The graph below shows what types of power plant secured capacity market contracts. The left chart shows the breakdown by capacity, in megawatts. Gas plants (45 per cent, the dark blue chunk) and coal or biomass plants (19 per cent, green) will supply the majority of capacity. Nuclear will supply a further 16 per cent (orange chunk).

The right chart shows how many power plants of each technology type were offered contracts. There were larger numbers of smaller plants such as open-cycle gas turbines (OCGT) even though these will supply a relatively small part of the total capacity.

capacity market by tech.png

Source: National Grid

Two coal-fired power stations owned by French firm EDF, West Burton and Cottam, secured three-year capacity contracts that include money for refurbishment or upgrades. If the money was used to install pollution control equipment it could allow the plants to stay open into the 2020s, despite tightening EU air pollution rules. EDF had not responded to a request for comment at time of publication.

Losing coal plants?

A number of large coal plants totalling 4,500 megawatts missed out on contracts, raising questions about their long-term viability. These were Eggborough (1,840 megawatts), West Burton 3 (441 megawatts), Fiddlers Ferry 1 (425 megawatt), Rugeley (902 megawatts), and Ferrybridge (891 megawatts).

None of the plants’ owners were willing to add to statements published in the wake of the auction results, such as this from SSE, owners of Ferrybridge and Fiddlers Ferry and this from GDF, owners of Rugely. The statements emphasise that the plants will remain open this winter and that future decisions depend on “market conditions” and a range of other factors.

Failure to secure contracts will not mean an automatic death sentence. For instance, plants could hope to bid into the capacity market in next year’s auction. They will also look to any potential changes to the government’s carbon price floor, a top-up carbon tax that is due to increase in April but is unpopular and so might be a target of a future government.

Other important factors include the likelihood of falling gas prices in the wake of the plummeting oil price. This would make coal plants relatively less profitable compared to gas-fired generation.

What next?

This first capacity market auction is just the beginning. In December 2015, the government will hold an auction for capacity to be delivered in 2019/2020. Auctions will be repeated each year, four years in advance of delivery.

Smaller top-up auctions will be held one year before delivery. These allow the government to fine-tune the amount of capacity it procures. They are also supposed to give a boost to demand-side response firms with some capacity set aside specifically for them to bid for.
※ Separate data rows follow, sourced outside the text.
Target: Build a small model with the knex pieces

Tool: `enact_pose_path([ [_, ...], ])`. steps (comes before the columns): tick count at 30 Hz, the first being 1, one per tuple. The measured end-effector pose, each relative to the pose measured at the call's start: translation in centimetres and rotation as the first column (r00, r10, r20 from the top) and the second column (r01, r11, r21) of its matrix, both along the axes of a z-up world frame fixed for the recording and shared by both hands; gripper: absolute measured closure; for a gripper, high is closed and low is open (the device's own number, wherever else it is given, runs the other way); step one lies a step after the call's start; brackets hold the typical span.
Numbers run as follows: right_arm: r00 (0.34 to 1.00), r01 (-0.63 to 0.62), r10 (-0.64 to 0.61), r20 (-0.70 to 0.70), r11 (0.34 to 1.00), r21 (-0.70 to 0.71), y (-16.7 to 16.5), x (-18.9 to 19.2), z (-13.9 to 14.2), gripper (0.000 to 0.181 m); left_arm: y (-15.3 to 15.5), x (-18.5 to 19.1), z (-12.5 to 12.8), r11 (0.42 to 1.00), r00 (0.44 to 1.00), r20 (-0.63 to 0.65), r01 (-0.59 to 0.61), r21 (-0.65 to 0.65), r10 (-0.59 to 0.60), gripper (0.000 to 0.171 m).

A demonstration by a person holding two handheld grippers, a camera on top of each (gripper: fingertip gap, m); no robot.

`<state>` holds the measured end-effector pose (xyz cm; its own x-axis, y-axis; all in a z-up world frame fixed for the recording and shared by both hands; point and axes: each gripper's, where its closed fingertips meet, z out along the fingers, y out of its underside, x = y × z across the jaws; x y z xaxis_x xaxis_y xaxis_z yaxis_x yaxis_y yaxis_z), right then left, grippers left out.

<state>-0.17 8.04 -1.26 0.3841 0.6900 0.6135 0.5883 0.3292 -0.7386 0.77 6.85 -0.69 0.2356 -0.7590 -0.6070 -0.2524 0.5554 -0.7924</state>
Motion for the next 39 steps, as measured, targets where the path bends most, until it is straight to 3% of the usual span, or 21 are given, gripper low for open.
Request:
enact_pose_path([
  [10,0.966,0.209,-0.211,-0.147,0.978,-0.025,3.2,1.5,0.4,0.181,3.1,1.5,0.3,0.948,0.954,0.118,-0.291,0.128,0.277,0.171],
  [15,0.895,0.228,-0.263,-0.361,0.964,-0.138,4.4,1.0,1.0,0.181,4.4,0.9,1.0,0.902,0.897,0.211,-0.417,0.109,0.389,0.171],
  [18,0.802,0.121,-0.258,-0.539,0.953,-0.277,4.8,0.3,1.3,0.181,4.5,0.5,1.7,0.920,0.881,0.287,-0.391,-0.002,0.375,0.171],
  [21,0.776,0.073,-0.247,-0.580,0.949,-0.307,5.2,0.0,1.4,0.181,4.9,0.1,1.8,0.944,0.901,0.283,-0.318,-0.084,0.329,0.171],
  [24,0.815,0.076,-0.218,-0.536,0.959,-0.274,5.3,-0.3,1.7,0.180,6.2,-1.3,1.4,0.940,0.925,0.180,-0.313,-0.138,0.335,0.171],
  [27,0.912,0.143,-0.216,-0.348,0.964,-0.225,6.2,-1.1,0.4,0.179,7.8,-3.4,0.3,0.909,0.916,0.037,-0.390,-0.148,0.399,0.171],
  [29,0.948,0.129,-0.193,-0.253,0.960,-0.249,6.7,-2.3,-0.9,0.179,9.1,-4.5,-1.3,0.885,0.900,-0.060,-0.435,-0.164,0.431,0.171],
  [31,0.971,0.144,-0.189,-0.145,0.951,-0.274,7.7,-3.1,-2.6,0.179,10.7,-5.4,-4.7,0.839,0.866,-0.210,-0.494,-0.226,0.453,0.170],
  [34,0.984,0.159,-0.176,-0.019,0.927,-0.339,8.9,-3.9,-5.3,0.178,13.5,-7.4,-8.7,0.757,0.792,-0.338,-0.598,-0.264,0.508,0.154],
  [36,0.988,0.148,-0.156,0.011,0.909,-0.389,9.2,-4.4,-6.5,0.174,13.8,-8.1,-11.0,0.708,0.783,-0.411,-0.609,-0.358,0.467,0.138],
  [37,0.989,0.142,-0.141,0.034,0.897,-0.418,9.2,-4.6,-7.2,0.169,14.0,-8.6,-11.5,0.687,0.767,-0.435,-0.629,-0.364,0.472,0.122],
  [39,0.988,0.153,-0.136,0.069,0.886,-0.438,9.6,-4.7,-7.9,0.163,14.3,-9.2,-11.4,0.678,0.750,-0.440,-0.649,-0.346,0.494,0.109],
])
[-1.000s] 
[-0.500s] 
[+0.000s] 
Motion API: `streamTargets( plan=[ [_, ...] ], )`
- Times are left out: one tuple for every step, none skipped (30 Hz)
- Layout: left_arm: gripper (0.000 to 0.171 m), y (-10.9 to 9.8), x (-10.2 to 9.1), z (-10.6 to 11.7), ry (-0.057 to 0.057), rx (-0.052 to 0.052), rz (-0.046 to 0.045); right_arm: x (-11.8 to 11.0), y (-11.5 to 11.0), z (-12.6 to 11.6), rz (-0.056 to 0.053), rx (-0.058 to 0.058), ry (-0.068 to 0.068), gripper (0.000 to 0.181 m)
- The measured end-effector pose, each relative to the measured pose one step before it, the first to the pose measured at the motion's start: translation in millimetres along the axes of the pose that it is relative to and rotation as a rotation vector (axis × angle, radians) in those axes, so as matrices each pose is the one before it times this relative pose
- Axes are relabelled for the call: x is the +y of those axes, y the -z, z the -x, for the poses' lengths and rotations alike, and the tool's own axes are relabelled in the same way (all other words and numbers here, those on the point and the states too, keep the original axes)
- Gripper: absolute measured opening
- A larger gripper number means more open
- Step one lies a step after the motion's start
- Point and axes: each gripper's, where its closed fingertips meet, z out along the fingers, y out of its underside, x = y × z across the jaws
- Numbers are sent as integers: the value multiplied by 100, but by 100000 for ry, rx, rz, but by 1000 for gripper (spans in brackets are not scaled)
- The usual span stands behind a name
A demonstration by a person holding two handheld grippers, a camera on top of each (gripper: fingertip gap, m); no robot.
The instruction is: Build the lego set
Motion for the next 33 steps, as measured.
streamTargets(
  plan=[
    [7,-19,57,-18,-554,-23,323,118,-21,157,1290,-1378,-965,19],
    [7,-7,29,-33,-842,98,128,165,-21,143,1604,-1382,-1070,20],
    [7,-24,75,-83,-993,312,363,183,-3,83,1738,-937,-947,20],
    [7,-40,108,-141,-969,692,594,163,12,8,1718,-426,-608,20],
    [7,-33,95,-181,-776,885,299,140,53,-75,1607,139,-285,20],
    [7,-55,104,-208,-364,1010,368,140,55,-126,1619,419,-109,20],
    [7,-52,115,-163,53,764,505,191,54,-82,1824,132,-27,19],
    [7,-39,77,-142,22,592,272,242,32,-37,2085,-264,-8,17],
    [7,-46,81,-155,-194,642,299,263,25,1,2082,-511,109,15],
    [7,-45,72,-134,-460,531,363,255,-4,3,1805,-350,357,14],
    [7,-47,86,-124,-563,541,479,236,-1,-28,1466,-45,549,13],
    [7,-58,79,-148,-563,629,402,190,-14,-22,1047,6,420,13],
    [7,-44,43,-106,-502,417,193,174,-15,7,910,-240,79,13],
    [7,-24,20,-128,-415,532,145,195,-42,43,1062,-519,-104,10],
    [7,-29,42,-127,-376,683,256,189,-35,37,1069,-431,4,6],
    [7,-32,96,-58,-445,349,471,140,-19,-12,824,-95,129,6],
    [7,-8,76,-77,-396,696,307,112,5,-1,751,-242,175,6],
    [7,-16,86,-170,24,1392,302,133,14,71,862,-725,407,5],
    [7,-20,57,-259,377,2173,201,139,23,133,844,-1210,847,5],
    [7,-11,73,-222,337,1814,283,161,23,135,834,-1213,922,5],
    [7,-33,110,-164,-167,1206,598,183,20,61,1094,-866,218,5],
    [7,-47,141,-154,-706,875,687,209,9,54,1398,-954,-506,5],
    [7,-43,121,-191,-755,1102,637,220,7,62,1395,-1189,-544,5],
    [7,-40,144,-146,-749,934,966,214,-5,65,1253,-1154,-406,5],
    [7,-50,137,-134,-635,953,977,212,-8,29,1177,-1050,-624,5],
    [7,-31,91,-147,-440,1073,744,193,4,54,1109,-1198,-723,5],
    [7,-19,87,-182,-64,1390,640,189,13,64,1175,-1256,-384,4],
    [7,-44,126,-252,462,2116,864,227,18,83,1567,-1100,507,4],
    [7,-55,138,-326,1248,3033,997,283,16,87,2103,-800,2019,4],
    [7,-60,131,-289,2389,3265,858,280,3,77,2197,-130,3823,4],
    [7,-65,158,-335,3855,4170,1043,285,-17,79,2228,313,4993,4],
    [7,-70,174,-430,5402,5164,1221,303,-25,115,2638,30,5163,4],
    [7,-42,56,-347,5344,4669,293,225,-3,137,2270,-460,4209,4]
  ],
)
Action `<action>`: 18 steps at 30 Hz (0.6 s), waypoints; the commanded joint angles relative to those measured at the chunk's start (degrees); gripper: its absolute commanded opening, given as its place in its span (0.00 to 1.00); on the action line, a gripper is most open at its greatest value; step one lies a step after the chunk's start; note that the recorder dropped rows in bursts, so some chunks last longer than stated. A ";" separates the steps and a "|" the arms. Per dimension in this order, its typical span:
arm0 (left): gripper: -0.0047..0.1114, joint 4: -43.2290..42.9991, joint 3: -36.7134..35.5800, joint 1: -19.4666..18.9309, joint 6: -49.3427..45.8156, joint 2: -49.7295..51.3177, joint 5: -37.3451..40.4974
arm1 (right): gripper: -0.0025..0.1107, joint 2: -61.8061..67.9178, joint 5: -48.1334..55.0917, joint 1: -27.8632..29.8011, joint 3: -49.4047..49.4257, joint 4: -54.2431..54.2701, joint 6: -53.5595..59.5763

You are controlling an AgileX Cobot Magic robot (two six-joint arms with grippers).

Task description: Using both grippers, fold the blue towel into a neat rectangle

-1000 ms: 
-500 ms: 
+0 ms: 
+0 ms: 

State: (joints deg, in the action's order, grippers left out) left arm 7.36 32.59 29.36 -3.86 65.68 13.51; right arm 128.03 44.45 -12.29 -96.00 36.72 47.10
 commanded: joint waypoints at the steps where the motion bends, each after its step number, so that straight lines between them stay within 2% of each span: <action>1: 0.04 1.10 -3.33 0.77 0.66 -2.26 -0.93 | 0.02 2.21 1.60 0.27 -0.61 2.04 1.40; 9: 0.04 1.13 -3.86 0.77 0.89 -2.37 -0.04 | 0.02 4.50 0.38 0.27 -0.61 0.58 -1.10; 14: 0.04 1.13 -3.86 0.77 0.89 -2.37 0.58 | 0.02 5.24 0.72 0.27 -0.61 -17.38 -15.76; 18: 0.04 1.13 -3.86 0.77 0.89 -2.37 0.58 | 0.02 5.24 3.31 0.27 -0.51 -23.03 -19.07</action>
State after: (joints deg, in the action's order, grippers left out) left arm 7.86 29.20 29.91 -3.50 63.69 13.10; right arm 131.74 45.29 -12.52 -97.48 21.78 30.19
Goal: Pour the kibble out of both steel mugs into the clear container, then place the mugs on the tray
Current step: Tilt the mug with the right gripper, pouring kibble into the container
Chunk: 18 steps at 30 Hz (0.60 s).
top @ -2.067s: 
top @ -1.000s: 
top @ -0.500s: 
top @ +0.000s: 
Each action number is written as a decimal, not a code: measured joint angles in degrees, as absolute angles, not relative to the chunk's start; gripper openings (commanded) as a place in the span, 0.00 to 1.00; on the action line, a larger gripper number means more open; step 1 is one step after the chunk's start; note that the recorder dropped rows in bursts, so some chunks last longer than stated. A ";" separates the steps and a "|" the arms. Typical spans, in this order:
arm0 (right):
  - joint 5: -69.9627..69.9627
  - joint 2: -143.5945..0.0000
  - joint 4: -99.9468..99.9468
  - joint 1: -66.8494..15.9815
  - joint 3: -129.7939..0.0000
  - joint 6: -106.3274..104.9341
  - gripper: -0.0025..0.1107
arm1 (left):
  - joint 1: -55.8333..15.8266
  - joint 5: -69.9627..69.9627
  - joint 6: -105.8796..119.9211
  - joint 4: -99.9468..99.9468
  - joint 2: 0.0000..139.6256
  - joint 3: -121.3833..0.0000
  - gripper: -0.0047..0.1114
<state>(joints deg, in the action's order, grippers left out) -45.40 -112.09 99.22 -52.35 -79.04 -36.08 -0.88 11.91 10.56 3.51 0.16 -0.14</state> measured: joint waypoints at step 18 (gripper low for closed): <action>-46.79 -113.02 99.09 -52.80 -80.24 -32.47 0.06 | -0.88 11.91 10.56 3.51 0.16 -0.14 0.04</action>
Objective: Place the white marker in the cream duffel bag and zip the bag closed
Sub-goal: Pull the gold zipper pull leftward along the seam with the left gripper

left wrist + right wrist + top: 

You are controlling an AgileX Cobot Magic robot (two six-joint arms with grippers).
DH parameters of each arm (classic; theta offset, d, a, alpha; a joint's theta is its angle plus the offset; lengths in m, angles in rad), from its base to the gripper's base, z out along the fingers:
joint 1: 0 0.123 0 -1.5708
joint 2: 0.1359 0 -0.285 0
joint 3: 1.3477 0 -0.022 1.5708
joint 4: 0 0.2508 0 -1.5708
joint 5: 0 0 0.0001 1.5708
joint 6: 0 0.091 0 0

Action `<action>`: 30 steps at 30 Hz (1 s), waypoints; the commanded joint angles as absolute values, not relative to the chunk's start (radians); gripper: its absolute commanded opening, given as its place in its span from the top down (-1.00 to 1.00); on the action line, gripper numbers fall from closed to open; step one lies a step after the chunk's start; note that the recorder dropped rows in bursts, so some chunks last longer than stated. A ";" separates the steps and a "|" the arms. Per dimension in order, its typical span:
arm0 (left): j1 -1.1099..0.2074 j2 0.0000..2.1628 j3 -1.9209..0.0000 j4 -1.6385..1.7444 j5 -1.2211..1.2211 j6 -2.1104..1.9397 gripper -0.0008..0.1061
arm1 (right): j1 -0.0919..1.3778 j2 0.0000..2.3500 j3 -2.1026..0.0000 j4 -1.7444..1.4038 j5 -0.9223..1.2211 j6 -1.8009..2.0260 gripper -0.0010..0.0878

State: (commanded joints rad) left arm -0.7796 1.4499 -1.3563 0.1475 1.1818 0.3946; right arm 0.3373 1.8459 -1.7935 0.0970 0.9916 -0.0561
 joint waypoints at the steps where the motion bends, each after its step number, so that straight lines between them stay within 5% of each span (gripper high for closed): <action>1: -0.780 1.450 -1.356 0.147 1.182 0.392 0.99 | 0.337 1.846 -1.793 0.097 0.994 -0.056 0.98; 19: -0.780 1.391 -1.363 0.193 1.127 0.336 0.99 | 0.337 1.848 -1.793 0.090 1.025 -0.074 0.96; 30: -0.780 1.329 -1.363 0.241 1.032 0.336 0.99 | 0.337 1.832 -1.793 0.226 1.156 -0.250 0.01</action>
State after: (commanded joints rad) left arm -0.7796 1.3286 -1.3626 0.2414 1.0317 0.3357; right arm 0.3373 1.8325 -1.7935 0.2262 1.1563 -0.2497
One potential spanner in the works is a legal challenge launched against the capacity market, though the government is confident it will survive this. The scheme is also due to be reviewed annually by regulator Ofgem and after five years by government.

There are plenty of energy commentators lining up to criticise the capacity market. They say it will fail to achieve its ultimate objective of securing supplies, that it will be more expensive than necessary, that it will lock in high-carbon sources of power, or a combination of all three.

The government impact assessment of the capacity market shows it was well aware of some risks from its scheme. It decided they were worth taking to insure against the risk of blackouts, given “limited” impact on consumer bills. The path chosen for other capacity markets across the EU might give some clue as to whether the government – or its critics – were right.